Скорее, Воланда и его свиту, как и положено шутам и королю, интересует власть. Собственно, первая сцена разговора с Берлиозом и Бездомным, которая традиционно понимается как насмешка над советским безбожием, гораздо в большей степени посвящена власти. На вопрос Воланда: «…ежели бога нет, то, спрашивается, кто же управляет жизнью человеческой и всем вообще распорядком на Земле?» – ответом становится весь роман, а не простое утверждение о власти бога. Воланд и его шуты с необыкновенной последовательностью демонстрируют иллюзорность любой власти: каждый сталкивающийся с ними советский начальник лишается своего положения, а если и сохраняет, то сама его власть предстает пустой и бессмысленной – как власть председателя зрелищной комиссии Прохора Петровича, за которого с успехом управлял его пустой костюм. Ольга Поволоцкая видит в этом сходство с Большим террором, и оно, безусловно, присутствует, но проблема в том, что Булгаков идет гораздо дальше. Он-то убеждает читателя в том, что власть вообще никому не принадлежит и постоянно меняет своих «носителей». В какой-то момент огромная власть дана Мастеру, видящему сквозь время. В другой момент она передана его подруге Маргарите, ненадолго ставшей королевой весеннего бала Сатаны. На этом же парадоксе строится и столкновение Понтия Пилата с Иешуа Га-Ноцри: всесильный прокуратор Иудеи вдруг оказывается бессилен перед нищим философом, более того, он даже бессилен спасти несчастного от страшной смерти.

Воланд и его свита воплощают иллюзорность власти не только тем, как они низвергают советских начальников. Воланд постоянно не может сделать что-то важное – например, простить Фриду и Пилата, оговариваясь, что это «не по его ведомству», и поручая акты милосердия Маргарите и Мастеру соответственно. (Хотя Воланду хватает полномочий, когда он помогает самим заглавным героям – вероятнее всего, тоже из милосердия.) Вместе с тем он с раздражением реагирует на приказ Иешуа, передаваемый Левием Матвеем: лекция о тенях, которую Воланд читает посланнику, может быть понята как еще одно указание на иллюзорность всякой власти, в том числе и власти Иешуа: власть – это всего лишь тень, но и свет не принадлежит никому. То, что может быть принято за власть самого Воланда, это тоже не власть, а лишь право передавать, перераспределять иллюзию власти – именно поэтому его высказывания так противоречивы: он действительно воплощает абсолютную относительность, но не всех ценностей, а только тех, которые связаны с властью.

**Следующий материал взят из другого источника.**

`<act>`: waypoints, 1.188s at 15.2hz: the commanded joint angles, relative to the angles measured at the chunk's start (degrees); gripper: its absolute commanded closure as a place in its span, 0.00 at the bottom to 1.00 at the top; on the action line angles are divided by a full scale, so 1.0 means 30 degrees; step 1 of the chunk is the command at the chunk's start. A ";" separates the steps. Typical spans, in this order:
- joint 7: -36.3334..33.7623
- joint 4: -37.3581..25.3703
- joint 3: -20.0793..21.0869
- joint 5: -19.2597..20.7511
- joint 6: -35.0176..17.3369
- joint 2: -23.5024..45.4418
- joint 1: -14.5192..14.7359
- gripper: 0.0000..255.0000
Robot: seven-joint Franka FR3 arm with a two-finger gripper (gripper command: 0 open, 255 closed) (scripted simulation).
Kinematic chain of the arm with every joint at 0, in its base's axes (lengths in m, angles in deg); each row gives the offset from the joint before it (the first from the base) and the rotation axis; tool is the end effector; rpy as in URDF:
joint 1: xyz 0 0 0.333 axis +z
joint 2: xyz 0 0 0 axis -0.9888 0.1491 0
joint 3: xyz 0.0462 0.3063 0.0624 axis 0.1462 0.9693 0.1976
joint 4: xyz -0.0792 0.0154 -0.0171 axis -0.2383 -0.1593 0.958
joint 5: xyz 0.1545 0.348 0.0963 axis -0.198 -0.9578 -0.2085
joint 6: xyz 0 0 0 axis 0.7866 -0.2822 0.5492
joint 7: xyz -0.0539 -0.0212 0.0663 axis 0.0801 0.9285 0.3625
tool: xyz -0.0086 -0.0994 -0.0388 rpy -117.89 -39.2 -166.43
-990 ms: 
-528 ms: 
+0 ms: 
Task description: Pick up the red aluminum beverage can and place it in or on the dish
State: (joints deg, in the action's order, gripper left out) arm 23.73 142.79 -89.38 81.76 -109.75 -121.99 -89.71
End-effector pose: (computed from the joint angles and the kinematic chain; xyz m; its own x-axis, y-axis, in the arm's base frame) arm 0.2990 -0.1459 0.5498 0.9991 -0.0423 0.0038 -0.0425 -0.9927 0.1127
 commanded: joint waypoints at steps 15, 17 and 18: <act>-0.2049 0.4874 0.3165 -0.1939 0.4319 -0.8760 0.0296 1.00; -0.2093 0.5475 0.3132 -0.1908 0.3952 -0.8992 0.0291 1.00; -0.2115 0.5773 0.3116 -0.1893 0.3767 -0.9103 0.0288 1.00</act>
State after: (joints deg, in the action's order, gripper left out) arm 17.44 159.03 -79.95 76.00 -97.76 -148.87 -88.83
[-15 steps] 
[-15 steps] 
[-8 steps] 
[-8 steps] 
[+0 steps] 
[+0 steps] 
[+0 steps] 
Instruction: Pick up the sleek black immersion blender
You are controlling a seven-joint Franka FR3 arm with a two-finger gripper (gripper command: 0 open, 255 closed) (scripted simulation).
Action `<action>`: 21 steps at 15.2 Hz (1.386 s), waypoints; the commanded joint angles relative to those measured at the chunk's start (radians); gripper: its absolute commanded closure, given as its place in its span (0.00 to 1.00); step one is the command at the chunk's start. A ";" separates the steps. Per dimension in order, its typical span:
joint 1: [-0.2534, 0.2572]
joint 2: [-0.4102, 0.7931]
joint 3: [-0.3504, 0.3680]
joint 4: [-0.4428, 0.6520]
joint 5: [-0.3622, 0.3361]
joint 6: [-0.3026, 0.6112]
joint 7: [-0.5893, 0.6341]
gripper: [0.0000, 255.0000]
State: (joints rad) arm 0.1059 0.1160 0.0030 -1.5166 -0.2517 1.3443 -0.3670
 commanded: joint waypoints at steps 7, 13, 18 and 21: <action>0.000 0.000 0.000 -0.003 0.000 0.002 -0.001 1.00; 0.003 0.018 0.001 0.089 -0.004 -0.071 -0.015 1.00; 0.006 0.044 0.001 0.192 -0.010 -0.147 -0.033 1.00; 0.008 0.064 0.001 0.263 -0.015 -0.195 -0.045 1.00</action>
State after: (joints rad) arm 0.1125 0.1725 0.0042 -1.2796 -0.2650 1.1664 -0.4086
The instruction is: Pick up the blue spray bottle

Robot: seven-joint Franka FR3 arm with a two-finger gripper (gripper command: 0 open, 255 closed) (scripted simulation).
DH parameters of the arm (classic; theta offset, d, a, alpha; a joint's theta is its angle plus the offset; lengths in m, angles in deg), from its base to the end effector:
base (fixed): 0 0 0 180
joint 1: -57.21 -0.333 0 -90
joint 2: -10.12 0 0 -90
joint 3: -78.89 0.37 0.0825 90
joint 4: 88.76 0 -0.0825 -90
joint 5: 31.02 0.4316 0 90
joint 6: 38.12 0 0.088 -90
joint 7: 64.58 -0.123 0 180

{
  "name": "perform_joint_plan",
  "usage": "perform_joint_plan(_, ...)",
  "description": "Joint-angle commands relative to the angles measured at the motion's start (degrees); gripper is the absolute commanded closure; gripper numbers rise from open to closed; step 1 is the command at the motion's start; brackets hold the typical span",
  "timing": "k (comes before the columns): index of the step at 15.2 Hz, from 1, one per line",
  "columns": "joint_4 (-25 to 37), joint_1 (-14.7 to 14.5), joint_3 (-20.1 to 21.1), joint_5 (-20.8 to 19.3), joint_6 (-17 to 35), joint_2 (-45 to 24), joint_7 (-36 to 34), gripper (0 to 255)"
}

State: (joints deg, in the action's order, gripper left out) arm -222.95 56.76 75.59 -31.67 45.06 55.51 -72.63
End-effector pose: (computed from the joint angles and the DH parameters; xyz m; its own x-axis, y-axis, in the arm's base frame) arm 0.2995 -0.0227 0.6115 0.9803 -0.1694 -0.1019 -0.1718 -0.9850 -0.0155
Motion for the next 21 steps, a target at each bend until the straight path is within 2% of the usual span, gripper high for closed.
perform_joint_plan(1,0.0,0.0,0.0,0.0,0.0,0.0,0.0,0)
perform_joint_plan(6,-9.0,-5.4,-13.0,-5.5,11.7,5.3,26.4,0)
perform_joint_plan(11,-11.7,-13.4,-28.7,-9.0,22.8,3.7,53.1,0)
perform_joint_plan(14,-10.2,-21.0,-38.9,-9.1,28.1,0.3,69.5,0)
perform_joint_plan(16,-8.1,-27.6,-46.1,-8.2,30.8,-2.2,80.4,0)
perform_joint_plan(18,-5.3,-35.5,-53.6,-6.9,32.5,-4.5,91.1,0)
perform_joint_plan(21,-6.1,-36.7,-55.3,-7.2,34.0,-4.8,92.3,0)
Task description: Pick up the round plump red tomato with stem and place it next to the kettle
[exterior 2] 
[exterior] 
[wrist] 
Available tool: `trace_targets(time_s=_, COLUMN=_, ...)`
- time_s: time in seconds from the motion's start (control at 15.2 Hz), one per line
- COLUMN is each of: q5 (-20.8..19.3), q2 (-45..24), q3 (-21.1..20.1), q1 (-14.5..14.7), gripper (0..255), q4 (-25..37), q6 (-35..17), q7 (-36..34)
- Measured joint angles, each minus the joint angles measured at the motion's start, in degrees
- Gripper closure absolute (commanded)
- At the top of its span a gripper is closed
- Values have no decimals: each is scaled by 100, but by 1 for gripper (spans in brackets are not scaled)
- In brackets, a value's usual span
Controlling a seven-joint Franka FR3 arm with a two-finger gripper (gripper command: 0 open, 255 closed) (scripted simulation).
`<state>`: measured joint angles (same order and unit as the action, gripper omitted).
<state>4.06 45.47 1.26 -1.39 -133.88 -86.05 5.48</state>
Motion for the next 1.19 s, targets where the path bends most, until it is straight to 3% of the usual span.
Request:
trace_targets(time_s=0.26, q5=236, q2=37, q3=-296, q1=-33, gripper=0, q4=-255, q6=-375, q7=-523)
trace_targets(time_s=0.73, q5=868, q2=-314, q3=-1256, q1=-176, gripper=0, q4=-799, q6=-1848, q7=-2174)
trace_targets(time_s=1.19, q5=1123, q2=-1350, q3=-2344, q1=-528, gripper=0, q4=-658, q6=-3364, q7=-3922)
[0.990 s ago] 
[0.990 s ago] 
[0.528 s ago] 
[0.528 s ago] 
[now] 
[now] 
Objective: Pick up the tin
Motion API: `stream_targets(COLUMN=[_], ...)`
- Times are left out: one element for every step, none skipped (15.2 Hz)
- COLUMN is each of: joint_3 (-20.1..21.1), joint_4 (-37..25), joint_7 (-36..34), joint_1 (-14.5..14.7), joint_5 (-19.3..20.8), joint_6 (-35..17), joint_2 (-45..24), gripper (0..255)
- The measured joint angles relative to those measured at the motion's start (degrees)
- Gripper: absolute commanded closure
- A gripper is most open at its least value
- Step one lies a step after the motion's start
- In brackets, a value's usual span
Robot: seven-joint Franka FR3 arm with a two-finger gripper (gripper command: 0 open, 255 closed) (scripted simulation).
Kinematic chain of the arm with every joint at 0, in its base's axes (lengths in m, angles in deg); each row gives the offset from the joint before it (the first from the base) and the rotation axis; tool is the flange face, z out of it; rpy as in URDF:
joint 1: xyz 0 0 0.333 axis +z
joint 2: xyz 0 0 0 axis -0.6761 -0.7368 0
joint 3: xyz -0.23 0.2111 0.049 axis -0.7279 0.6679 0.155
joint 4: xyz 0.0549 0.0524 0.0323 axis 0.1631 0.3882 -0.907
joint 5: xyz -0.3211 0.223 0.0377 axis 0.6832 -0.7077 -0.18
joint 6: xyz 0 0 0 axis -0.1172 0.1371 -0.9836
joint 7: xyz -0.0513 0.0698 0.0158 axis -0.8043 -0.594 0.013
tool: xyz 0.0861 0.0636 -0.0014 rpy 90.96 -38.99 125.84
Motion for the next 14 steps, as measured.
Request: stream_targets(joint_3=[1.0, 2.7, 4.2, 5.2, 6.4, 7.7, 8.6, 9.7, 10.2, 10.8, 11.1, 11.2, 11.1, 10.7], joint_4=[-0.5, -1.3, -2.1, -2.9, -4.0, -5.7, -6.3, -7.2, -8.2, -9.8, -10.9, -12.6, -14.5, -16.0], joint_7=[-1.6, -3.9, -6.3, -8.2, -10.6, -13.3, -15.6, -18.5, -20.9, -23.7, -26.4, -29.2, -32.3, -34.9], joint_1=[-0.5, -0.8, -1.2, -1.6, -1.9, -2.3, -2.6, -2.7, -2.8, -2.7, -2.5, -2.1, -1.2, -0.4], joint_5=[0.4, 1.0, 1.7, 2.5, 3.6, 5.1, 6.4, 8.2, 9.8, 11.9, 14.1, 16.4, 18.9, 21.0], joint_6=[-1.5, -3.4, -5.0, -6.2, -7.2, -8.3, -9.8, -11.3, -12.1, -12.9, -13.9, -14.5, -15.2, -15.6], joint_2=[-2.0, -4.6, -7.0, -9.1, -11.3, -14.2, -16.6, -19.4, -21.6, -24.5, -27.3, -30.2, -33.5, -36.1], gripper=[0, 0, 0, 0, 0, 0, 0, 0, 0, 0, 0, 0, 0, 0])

Положение Воланда как трикстера действительно «позволяет ему оказаться в самой середине зла и в то же время над ним. Зло представляется ему как нечто, что по сути вещей не может быть иным»306, – как характеризует Мефистофеля Слотердайк. Эта позиция, по-видимому, может пролить свет на часто встречающуюся гипотезу о том, что Воланд является аллегорической репрезентацией Сталина. Дело не только в том, что такое предположение свидетельствует о некой запрограммированности прочтения романа, который непременно должен отражать отношение Булгакова к Сталину – очевидно, очень лестное для последнего. Проблема в том, что Воланд выступает скорее как пародийный двойник Сталина, нежели как его аллегория.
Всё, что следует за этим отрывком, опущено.